Her message about abortion was inspired by the success of the gay rights movement.
There was a time when people felt they had to conceal their sexual orientation or gender identity because society shamed.
As more and more people came out about their homosexuality, others were able to see there’s nothing wrong or shameful about being gay, she says.
“Women who’ve had an abortion should feel like it’s okay to come out of the closet and talk about their decision,” Burner says.
“People think they don’t know women who’ve had abortions, when in fact their mothers or their sisters or their co-workers or their friends often have. Women being able to come out of the closet and being able to say ‘I’ve had an abortion’ would change people’s view of what it meant.”
I asked Burner a question I’ve never asked anyone before, “Have you had an abortion?”
“I have not had an abortion, but I’ve been in a situation in which during a very high-risk pregnancy my doctor sat me down and said their was a very real chance if I continued the pregnancy I wouldn’t survive,” she says. “The choices that are made at that moment are incredibly difficult and no politician has the right to make them for any woman.”
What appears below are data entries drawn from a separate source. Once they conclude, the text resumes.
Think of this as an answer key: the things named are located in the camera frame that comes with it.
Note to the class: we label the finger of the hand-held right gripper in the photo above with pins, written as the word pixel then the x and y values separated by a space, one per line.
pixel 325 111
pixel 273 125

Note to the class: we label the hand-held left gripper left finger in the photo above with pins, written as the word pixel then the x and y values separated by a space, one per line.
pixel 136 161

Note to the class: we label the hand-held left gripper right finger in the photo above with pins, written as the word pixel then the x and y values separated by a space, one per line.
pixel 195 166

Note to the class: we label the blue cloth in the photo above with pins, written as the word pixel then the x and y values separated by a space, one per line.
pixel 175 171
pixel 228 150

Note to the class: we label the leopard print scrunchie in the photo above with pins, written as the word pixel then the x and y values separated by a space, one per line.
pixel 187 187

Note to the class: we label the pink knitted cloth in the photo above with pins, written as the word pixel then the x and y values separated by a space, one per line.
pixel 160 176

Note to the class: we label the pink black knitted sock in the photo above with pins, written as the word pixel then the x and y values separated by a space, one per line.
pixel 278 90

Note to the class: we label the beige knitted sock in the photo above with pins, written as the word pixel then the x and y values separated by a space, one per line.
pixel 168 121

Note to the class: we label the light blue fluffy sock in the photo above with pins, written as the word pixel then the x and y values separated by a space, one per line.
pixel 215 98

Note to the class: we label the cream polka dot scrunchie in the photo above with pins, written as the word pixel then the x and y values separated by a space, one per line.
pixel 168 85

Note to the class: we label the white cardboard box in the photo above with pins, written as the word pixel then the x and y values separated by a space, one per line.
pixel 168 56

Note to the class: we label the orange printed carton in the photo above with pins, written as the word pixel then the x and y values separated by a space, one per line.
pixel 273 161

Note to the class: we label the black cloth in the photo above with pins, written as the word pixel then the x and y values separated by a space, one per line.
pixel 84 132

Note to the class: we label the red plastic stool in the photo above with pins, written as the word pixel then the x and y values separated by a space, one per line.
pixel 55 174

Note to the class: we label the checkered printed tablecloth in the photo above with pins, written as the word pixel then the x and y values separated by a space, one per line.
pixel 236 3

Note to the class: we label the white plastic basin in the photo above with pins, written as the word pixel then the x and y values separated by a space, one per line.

She believes abortion rights will become an issue in the congressional races across the country as those in the GOP try to restrict women’s access to medical care.
“It’s easy for opponents of abortion rights, and women’s rights in general, to paint the worst possible pictures. To claim that the only people this ever happens to are horrific horrible people and they’re not. They’re your neighbor, they’re your co-worker, they’re your mother, they’re your friend,” Burner says. “Politicians don’t get to stand between women and their doctors.”
The race to replace Jay Inslee is a crowded one that includes John Koster, who opposes abortion but did not return my request for a comment. Among the Democrats – Suzan DelBene, Laura Ruderman, state Rep. Roger Goodman and state Sen. Steve Hobbs.